Detalhes da Acusação e Defesa
Segundo a acusação, para disfarçar o uso indevido do dinheiro, a ex-deputada teria falsificado uma nota fiscal, simulando um gasto eleitoral inexistente. Essa ação, segundo a Procuradoria-Geral da República (PGR), configurou um gasto ilícito de campanha.
O Voto do Relator
O ministro André Mendonça, relator do caso no TSE, destacou que ficou comprovado o uso de recursos do FEFC para custear despesa pessoal. Ele também ressaltou a emissão de nota fiscal fraudulenta para dar aparência de legalidade ao gasto ilícito, o que configura uma afronta à moralidade administrativa e à transparência eleitoral. Mendonça complementou que a apropriação de recursos públicos para despesas pessoais ofende a integridade moral do processo eleitoral e compromete a legitimidade do mandato.
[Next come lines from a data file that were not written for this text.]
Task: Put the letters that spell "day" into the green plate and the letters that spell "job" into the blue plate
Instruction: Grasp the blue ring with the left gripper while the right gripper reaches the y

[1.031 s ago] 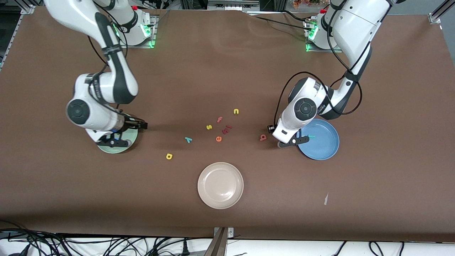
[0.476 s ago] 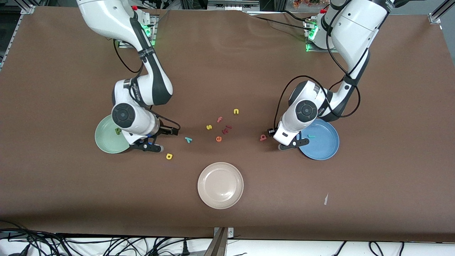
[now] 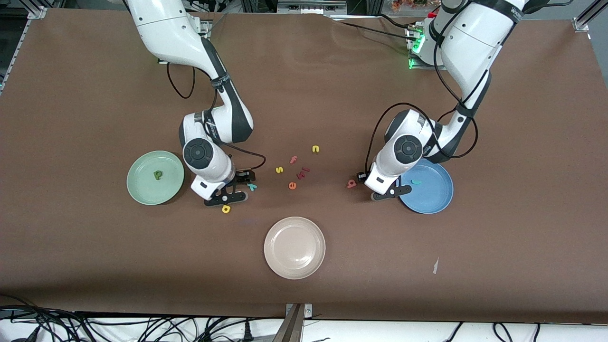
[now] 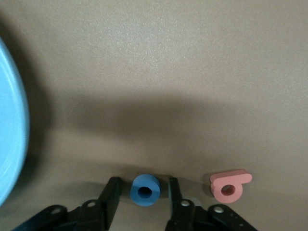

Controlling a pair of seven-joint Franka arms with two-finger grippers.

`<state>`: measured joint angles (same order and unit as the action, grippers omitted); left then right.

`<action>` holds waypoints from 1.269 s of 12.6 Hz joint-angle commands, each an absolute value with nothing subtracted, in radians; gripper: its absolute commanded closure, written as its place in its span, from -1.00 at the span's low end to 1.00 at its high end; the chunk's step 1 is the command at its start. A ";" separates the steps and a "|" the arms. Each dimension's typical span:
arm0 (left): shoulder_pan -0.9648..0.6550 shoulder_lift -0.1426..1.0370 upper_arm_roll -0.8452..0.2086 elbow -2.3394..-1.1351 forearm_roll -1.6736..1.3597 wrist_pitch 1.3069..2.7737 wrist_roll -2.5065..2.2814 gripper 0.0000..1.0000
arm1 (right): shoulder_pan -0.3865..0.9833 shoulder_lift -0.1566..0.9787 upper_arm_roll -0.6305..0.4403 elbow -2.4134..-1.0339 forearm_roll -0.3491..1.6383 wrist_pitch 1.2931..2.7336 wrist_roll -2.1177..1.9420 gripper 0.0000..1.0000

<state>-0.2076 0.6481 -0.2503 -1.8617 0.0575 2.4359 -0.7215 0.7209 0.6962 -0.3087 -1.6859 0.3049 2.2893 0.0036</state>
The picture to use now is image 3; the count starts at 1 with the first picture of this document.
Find blue round plate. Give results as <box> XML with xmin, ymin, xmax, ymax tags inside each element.
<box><xmin>398</xmin><ymin>158</ymin><xmax>454</xmax><ymax>215</ymax></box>

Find pale green round plate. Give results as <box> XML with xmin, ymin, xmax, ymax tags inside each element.
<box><xmin>126</xmin><ymin>150</ymin><xmax>185</xmax><ymax>206</ymax></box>

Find beige round plate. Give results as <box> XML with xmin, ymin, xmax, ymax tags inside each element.
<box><xmin>264</xmin><ymin>216</ymin><xmax>327</xmax><ymax>280</ymax></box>

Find orange artificial flowers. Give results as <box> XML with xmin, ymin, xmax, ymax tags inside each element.
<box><xmin>391</xmin><ymin>0</ymin><xmax>430</xmax><ymax>11</ymax></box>

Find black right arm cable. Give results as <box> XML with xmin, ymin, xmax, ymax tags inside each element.
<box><xmin>166</xmin><ymin>62</ymin><xmax>266</xmax><ymax>171</ymax></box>

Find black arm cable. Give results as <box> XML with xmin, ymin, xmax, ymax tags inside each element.
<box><xmin>363</xmin><ymin>0</ymin><xmax>479</xmax><ymax>175</ymax></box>
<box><xmin>166</xmin><ymin>62</ymin><xmax>266</xmax><ymax>171</ymax></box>

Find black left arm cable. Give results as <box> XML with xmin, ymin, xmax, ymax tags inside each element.
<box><xmin>363</xmin><ymin>0</ymin><xmax>479</xmax><ymax>175</ymax></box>

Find thin black base cable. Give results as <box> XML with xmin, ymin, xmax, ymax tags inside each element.
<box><xmin>328</xmin><ymin>17</ymin><xmax>410</xmax><ymax>39</ymax></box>
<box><xmin>378</xmin><ymin>13</ymin><xmax>414</xmax><ymax>29</ymax></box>

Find metal camera stand bracket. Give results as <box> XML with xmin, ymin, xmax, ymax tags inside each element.
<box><xmin>272</xmin><ymin>303</ymin><xmax>314</xmax><ymax>342</ymax></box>

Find dark equipment frame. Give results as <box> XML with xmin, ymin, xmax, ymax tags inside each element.
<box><xmin>240</xmin><ymin>0</ymin><xmax>376</xmax><ymax>15</ymax></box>

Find aluminium table edge rail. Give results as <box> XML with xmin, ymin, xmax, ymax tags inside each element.
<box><xmin>0</xmin><ymin>19</ymin><xmax>30</xmax><ymax>93</ymax></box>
“Tal conduta evidencia a não adequação da gestão de recursos públicos, cuja administração responsável e orientada à finalidade legal deve constituir atributo inerente ao exercício de qualquer função pública, especialmente a parlamentar”, comentou o ministro André Mendonça.
Consequências da Decisão
O TSE determinou a nulidade dos votos recebidos por Silvia Waiãpi, a retotalização dos votos e novos cálculos dos quocientes eleitoral e partidário para o cargo. A decisão do TSE abre um precedente importante sobre a utilização correta dos recursos públicos em campanhas eleitorais.
O Posicionamento da Procuradoria
O vice-procurador-geral Eleitoral, Alexandre Espinosa, reforçou que a comprovação do uso indevido dos recursos foi feita por meio de documentos e testemunhas. Ele alegou que houve uma grave violação à transparência, já que Waiãpi falsificou notas fiscais para camuflar o uso real da verba.
Próximos Passos
Com a decisão do TSE, o Amapá deverá realizar novos cálculos para definir quem assumirá a vaga deixada por Silvia Waiãpi na Câmara dos Deputados. Resta saber como essa decisão impactará a representação indígena no Congresso e o cenário político local.